Their marriage had been in trouble. Hartman, upset over his wife's abuse of prescription drugs, had threatened divorce if she did not come to terms with her addiction. In a desperate bid to keep him from leaving, she shot him in the neck, head, and chest while he slept.
In the crime chart (May 28, 1998; Encino, California; 2:30 a.m.), twenty-nine degrees of Pisces is rising, signifying a crisis. Hartman is represented by Jupiter, and his wife, the perpetrator, is shown by Mercury. The sun and moon, as ruler of man and wife, also figure prominently, as well as Venus, natural ruler of women.

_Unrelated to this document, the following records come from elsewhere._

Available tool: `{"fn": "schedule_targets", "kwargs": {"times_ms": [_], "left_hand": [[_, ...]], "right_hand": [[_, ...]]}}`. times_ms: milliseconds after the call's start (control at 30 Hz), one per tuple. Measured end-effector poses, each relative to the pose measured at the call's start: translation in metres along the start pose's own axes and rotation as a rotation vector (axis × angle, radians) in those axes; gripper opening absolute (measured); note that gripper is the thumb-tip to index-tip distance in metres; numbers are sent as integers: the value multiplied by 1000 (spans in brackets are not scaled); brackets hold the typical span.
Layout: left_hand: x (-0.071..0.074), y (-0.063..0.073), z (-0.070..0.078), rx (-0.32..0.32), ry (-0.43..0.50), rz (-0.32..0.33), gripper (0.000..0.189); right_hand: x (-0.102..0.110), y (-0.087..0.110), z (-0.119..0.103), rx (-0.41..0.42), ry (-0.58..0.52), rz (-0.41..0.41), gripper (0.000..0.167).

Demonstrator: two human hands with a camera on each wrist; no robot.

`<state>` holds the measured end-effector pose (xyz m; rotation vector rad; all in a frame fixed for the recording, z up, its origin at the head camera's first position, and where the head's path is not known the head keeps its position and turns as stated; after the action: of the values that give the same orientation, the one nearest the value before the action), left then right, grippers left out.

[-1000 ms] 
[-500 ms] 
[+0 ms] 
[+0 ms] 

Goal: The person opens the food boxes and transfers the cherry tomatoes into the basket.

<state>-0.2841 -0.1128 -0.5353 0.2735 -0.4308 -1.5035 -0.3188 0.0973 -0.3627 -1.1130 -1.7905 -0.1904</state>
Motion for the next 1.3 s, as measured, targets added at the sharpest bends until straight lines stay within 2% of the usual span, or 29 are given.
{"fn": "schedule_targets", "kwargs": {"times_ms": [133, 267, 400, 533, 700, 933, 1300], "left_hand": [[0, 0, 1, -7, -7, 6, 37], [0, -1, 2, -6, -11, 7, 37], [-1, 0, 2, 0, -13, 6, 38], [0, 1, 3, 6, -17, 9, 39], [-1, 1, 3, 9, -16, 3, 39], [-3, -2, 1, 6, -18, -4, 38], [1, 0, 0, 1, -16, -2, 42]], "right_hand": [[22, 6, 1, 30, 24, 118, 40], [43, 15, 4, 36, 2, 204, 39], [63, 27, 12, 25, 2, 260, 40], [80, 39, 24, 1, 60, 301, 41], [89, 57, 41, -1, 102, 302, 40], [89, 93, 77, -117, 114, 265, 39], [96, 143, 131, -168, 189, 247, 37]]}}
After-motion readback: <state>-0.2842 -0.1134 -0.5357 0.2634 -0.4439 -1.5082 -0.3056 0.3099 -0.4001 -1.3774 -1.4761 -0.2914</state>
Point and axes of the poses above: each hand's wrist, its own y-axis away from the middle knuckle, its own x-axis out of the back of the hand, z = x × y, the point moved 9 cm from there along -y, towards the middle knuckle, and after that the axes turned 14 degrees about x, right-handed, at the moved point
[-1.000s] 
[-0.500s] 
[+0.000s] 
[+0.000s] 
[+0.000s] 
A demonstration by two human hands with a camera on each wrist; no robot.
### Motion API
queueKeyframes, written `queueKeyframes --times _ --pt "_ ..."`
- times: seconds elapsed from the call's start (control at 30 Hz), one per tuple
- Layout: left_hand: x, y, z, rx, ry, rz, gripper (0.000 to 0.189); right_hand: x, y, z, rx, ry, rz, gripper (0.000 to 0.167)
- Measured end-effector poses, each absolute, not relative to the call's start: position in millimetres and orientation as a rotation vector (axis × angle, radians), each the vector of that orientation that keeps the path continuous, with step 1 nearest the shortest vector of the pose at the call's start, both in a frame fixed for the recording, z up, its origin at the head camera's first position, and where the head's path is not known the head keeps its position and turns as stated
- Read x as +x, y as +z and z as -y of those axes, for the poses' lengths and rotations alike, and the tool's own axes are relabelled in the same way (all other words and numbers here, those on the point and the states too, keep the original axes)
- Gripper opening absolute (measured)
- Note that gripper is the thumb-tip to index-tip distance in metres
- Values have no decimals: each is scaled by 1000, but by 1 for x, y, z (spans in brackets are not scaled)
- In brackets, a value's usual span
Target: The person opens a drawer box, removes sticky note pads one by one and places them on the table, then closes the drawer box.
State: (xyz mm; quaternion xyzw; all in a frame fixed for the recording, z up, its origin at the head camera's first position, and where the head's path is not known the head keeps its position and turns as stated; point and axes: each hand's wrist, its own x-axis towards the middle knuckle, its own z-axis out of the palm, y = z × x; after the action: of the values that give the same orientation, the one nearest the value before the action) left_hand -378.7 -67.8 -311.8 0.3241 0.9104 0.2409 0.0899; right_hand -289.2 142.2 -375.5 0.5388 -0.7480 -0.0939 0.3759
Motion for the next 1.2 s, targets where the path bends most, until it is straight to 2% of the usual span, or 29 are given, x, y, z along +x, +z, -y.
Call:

Venus and Saturn, partile conjunct in late Aries in the first house, describe a desperate situation borne of deep-seated frustration. Both planets are in the term of Saturn, ruler of suicide. Classical astrologer Vettius Valens describes only a temporary benefit from Venus-Saturn contacts:
Saturn and Venus ... promote success with respect to entanglements and marriage, agreeing and beneficial only for a time, not to the end. Indeed they cause abuse, divorces, inconstancy and death ...
Saturn in Aries shows violence by gunshot, and Aries rules the head. Phil was shot in the head, neck, and chest. Phil's ruler, Jupiter, is in the twelfth house of sorrow and hidden enemies, and his coruler, the sun, conjoins Mars and opposes the eighth-house Pluto.